REQUIRED ACTION:
Copy out, from the data below, each line in which the word "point" occurs.
(Beginning of SUPPLIED DATA)
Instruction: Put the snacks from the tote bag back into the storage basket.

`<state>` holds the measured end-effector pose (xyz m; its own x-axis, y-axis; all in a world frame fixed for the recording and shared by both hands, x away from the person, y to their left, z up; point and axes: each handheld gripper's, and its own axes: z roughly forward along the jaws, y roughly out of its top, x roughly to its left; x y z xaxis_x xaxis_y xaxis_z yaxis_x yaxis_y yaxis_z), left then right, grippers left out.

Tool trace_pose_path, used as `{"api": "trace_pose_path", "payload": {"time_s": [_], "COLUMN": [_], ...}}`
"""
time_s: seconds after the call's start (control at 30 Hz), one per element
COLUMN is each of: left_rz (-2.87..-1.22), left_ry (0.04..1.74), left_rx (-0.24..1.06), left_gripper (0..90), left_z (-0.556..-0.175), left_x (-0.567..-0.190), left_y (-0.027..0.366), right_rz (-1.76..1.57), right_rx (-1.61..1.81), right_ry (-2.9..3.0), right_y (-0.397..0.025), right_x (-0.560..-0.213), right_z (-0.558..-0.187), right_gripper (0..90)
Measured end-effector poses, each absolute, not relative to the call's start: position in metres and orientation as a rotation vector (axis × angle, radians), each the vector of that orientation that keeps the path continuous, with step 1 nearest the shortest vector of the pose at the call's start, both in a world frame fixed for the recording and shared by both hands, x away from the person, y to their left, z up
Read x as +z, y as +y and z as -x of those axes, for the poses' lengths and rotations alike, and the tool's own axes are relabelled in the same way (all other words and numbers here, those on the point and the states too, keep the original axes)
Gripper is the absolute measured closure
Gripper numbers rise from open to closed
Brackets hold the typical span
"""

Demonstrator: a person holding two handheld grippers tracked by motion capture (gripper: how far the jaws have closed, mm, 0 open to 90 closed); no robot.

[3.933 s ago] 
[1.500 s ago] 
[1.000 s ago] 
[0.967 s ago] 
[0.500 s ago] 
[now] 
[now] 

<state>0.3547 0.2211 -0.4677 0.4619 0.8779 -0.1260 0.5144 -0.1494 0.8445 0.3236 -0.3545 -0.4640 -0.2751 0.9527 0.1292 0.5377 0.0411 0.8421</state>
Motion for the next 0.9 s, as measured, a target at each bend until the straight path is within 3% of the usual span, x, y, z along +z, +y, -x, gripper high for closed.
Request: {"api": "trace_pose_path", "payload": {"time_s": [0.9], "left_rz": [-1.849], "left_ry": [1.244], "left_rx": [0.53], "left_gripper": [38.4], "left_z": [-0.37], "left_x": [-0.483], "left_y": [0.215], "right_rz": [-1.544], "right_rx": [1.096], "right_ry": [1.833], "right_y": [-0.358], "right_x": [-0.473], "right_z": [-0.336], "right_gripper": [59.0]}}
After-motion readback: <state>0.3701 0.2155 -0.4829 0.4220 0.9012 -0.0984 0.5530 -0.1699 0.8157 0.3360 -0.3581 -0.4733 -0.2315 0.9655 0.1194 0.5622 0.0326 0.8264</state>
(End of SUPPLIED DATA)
SOLUTION FOR THIS TASK:
`<state>` holds the measured end-effector pose (xyz m; its own x-axis, y-axis; all in a world frame fixed for the recording and shared by both hands, x away from the person, y to their left, z up; point and axes: each handheld gripper's, and its own axes: z roughly forward along the jaws, y roughly out of its top, x roughly to its left; x y z xaxis_x xaxis_y xaxis_z yaxis_x yaxis_y yaxis_z), left then right, grippers left out.
Read x as +z, y as +y and z as -x of those axes, for the poses' lengths and rotations alike, and the tool's own axes are relabelled in the same way (all other words and numbers here, those on the point and the states too, keep the original axes)

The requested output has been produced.